The ultimate nightmare for the nuclear age is not the behavior of a rogue nuclear power like North Korea, nor the potential for evil of a "wannabe" like Iran. Rather it is the all but totally unpredictable event of an errant nuke falling into the hands of an all but totally uncontrollable, not to mention unpredictable, even undetectable, hands of a nuclear terrorist. Undetectable, that is, before it's too late. This is the premise of the riveting nuclear thriller, The Acorn Dossier; an entirely new genre of spy caper from an author whose career has uniquely positioned him to offer us such a delectable and exciting yarn. William Beecher, a Pulitzer-prize winning journalist, served for years as the Pentagon correspondent for The New York Times. He then covered national security out of the Washington bureau of the Boston Globe before moving to the Department of Defense and the Nuclear Regulatory Commission, where he was intimately involved with the teams that actually tracked the whereabouts of the world's nukes. Who better, then, to posture the nightmare scenario that unfurls in this book? As it opens, a team of elite retired Spetsnaz commandos are assembling quietly but most efficiently in a plush villa in Ljubljana, Slovenia; they have gathered from the four corners of the former Soviet empire for one final, highly lucrative, covert operation.
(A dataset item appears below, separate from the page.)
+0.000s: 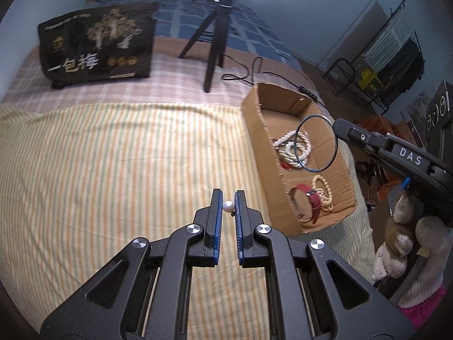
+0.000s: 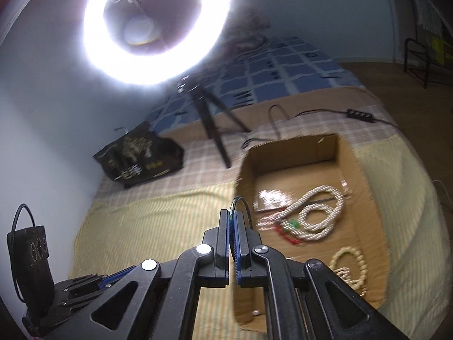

The organizer of this rogue enterprise is former Spetsnaz general Nikolai Brik, codenamed "Merlin"—but whose full nickname is Merlin the Merciless. And merciless he certainly turns out to be. Merlin, it seems, is a veteran undercover operative. Put on the shelf in the post-Soviet world of Kremlin-backed oligarchs and what he sees as their American allies, he nurses a deep grudge against his former bosses, but especially against the United States. His reasons unfold as we wind through the intricacies of a tale centered on deeply hidden caches of "suitcase bombs," sequestered during the depths of the Cold War in various towns across America. Their "sleeper" handlers have long since been forgotten, it appears, by everyone but themselves, but Merlin prepares to change all that. The assumption is diabolical, frightening and deeply relevant, for the suitcase bomb is by no means the figment of the unquestionably vivid imagination of William Beecher.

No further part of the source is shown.